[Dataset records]
○ ○ ○ ○ ○
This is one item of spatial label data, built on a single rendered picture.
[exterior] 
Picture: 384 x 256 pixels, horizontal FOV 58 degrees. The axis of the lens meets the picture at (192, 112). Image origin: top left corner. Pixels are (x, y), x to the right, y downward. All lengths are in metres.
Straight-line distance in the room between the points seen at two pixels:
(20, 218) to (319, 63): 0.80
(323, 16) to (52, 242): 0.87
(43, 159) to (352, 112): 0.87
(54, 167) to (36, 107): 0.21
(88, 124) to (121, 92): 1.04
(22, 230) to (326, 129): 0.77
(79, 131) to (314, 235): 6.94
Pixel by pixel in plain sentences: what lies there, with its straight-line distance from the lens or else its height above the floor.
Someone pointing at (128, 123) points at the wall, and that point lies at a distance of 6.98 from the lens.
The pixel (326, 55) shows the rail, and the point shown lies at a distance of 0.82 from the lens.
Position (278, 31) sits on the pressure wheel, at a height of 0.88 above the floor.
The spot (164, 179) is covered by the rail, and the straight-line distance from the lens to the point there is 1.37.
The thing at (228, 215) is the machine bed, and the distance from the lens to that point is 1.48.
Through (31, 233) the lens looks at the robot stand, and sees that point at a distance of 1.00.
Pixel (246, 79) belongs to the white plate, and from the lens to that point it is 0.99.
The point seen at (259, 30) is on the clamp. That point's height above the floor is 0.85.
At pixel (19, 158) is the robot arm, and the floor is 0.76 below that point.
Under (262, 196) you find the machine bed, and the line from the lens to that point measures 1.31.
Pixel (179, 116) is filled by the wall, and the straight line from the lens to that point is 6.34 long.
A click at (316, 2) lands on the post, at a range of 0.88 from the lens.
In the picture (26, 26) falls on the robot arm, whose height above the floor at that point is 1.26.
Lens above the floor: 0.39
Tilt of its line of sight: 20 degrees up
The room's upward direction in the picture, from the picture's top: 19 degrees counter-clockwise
○ ○ ○ ○ ○
What to produce: Your response needs to restate the lines above exactly.

Response:
This is one item of spatial label data, built on a single rendered picture.
[exterior] 
Picture: 384 x 256 pixels, horizontal FOV 58 degrees. The axis of the lens meets the picture at (192, 112). Image origin: top left corner. Pixels are (x, y), x to the right, y downward. All lengths are in metres.
Straight-line distance in the room between the points seen at two pixels:
(20, 218) to (319, 63): 0.80
(323, 16) to (52, 242): 0.87
(43, 159) to (352, 112): 0.87
(54, 167) to (36, 107): 0.21
(88, 124) to (121, 92): 1.04
(22, 230) to (326, 129): 0.77
(79, 131) to (314, 235): 6.94
Pixel by pixel in plain sentences: what lies there, with its straight-line distance from the lens or else its height above the floor.
Someone pointing at (128, 123) points at the wall, and that point lies at a distance of 6.98 from the lens.
The pixel (326, 55) shows the rail, and the point shown lies at a distance of 0.82 from the lens.
Position (278, 31) sits on the pressure wheel, at a height of 0.88 above the floor.
The spot (164, 179) is covered by the rail, and the straight-line distance from the lens to the point there is 1.37.
The thing at (228, 215) is the machine bed, and the distance from the lens to that point is 1.48.
Through (31, 233) the lens looks at the robot stand, and sees that point at a distance of 1.00.
Pixel (246, 79) belongs to the white plate, and from the lens to that point it is 0.99.
The point seen at (259, 30) is on the clamp. That point's height above the floor is 0.85.
At pixel (19, 158) is the robot arm, and the floor is 0.76 below that point.
Under (262, 196) you find the machine bed, and the line from the lens to that point measures 1.31.
Pixel (179, 116) is filled by the wall, and the straight line from the lens to that point is 6.34 long.
A click at (316, 2) lands on the post, at a range of 0.88 from the lens.
In the picture (26, 26) falls on the robot arm, whose height above the floor at that point is 1.26.
Lens above the floor: 0.39
Tilt of its line of sight: 20 degrees up
The room's upward direction in the picture, from the picture's top: 19 degrees counter-clockwise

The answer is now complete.